Beta human chorionic gonadotropin (hCG) testing refers to a blood test that can read the exact levels of hCG in a woman's blood. This can also be called a quantitative hCG test, and it is the most accurate test available for detecting pregnancy in its earliest stages. By comparison, urine pregnancy tests and and qualitative blood tests only detect the presence of hCG, but they are generally not sensitive enough to read levels below a certain amount. Beta hCG levels are therefore highly recommended for verifying a pregnancy as early as possible, and for checking on the health of a known pregnancy by ensuring that the readings of hCG are normal.
HCG is a hormone produced by cells which will become the placenta and is needed to alert the body that a pregnancy has occurred. This tells the brain and ovaries not to secrete additional hormones to bring about a monthly menstrual period, but to instead begin supplying hormones to support the pregnancy and its needs. Beta hCG levels should be able to predict a pregnancy within a day or two of implantation, which generally occurs four to seven days after conception. Implantation is when the group of cells which will become the baby, placenta, and yolk sac embed into the lining of the uterus.
The exact beta hCG levels will vary widely from woman to woman and from pregnancy to pregnancy. For this reason, hCG levels should not be used to determine the gestational age of the embryo or to determine a pregnancy's viability unless being compared to previous results. In most cases, as long as beta hCG levels are going up and doubling approximately every 48 hours, the pregnancy is considered viable. If levels go down or stay the same, this could indicate an early miscarriage.

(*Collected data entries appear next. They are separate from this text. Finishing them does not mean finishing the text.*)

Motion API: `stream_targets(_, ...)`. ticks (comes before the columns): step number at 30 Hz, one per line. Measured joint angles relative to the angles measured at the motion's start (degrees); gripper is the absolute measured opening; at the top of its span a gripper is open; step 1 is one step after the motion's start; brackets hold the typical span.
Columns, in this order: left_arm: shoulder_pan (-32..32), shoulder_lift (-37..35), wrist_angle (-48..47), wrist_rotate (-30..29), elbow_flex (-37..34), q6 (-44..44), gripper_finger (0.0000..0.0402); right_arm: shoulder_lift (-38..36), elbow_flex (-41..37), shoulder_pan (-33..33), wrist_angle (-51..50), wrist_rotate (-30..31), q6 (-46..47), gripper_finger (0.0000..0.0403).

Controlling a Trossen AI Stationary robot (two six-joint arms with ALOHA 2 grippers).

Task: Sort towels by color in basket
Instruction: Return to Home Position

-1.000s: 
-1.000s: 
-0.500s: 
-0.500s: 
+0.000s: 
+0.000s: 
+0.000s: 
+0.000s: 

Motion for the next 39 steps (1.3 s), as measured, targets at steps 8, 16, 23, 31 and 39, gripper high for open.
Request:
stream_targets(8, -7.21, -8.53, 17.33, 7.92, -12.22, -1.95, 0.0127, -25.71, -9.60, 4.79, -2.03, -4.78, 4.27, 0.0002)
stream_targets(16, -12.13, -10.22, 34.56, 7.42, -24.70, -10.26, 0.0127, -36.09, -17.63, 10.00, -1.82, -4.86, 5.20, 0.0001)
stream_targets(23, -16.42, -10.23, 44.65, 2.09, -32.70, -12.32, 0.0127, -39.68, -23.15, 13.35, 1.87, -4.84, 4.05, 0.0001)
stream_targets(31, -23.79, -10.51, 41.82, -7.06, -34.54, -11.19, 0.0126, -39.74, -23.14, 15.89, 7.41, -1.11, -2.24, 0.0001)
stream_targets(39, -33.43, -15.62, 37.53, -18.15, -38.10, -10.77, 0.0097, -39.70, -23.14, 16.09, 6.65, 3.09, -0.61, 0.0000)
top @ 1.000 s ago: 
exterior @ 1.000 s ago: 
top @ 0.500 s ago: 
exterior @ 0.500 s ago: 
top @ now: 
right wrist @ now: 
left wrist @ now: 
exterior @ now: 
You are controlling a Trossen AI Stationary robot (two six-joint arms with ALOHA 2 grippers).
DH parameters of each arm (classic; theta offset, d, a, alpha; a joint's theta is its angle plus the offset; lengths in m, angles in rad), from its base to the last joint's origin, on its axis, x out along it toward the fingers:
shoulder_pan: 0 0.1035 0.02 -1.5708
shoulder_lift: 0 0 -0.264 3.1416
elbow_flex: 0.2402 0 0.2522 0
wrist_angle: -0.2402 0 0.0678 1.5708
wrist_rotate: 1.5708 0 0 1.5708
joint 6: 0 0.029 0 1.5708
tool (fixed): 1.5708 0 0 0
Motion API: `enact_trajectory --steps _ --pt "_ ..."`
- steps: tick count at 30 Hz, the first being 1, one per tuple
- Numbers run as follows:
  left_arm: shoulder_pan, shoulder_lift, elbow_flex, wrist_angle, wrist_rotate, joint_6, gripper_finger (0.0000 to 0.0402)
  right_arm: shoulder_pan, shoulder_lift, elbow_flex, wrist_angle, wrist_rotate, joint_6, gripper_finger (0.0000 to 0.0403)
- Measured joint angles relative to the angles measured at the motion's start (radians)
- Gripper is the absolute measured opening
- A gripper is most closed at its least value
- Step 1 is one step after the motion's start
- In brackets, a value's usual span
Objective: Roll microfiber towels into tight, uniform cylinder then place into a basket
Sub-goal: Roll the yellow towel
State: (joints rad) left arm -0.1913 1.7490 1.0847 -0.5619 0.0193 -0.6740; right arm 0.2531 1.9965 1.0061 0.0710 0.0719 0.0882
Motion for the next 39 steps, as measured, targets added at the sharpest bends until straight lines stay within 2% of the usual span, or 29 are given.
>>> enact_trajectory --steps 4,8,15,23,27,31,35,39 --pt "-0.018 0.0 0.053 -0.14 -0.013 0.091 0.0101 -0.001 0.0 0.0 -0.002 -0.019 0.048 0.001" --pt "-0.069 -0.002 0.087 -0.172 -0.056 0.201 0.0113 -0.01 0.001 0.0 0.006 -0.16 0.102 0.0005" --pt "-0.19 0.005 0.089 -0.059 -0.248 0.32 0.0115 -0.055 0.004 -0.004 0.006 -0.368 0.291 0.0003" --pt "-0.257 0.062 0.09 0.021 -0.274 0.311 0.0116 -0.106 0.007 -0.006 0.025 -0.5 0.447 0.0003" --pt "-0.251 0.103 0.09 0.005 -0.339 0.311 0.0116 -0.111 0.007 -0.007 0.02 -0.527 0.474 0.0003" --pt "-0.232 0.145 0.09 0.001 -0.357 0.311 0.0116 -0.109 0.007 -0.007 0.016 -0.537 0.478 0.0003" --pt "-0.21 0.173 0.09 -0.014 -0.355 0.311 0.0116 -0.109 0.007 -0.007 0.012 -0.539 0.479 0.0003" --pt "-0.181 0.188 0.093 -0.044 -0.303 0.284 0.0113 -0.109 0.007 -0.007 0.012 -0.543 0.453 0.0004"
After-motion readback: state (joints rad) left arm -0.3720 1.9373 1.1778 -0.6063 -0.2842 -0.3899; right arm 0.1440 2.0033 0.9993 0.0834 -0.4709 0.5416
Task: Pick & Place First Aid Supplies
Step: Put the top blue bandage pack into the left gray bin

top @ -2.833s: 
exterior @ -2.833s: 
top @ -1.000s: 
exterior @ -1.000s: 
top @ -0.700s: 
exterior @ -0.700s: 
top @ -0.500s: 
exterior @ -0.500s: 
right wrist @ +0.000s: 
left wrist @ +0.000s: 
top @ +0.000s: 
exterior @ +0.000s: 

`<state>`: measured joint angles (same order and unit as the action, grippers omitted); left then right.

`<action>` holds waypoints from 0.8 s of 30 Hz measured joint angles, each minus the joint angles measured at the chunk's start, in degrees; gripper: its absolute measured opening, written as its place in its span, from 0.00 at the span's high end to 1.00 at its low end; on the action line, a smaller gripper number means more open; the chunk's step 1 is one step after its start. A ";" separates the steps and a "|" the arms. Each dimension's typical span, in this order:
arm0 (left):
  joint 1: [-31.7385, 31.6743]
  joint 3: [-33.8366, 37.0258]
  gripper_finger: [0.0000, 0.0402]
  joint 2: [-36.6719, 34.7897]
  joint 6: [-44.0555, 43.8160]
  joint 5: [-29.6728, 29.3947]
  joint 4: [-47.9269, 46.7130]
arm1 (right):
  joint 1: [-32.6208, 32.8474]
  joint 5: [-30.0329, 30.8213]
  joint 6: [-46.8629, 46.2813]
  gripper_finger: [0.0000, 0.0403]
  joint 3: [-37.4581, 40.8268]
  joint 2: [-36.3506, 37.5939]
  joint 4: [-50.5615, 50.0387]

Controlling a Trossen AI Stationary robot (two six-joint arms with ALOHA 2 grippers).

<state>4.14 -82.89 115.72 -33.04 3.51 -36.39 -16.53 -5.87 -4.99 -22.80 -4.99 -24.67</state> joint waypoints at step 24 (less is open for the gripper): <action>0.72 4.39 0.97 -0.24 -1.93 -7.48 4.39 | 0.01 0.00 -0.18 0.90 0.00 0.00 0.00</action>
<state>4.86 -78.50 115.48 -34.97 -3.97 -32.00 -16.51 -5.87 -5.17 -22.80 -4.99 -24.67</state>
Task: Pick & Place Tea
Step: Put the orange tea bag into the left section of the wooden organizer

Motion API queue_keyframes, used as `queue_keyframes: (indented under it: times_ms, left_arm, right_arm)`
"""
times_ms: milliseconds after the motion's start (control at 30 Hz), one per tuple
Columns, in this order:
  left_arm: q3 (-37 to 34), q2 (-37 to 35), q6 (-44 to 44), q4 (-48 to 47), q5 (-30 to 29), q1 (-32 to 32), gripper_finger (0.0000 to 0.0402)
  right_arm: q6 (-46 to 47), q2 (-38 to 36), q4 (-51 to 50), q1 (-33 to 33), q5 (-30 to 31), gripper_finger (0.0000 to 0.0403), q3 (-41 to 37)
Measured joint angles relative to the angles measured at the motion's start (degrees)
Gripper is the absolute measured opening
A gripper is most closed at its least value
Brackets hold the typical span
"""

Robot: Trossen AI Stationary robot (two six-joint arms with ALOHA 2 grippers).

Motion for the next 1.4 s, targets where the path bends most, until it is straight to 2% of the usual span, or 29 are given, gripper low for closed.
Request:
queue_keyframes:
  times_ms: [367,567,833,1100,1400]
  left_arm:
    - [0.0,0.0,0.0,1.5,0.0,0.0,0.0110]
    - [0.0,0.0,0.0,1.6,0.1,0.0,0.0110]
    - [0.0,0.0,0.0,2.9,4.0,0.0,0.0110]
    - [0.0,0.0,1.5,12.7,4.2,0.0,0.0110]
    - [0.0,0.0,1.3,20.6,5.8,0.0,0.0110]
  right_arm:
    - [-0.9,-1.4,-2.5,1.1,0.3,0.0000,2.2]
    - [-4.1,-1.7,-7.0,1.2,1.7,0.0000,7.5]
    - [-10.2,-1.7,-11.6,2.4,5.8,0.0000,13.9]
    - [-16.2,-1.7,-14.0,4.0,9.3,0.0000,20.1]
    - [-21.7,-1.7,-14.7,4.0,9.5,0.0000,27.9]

Doctors do not normally perform routine tests to check beta hCG levels in detected pregnancies unless a problem is suspected. Issues that warrant testing may include vaginal bleeding, severe cramping, or a past miscarriage in the mother. Tests may be taken to get hCG levels and then taken again two days later to ensure that the hormone levels are increasing at the appropriate rate. It should be noted, however, that in some cases hCG levels rise more quickly or slowly, even in healthy pregnancies. If beta hCG levels are rising at a slower than average rate, a trans-vaginal ultrasound may be the best way to determine whether or not the pregnancy is viable.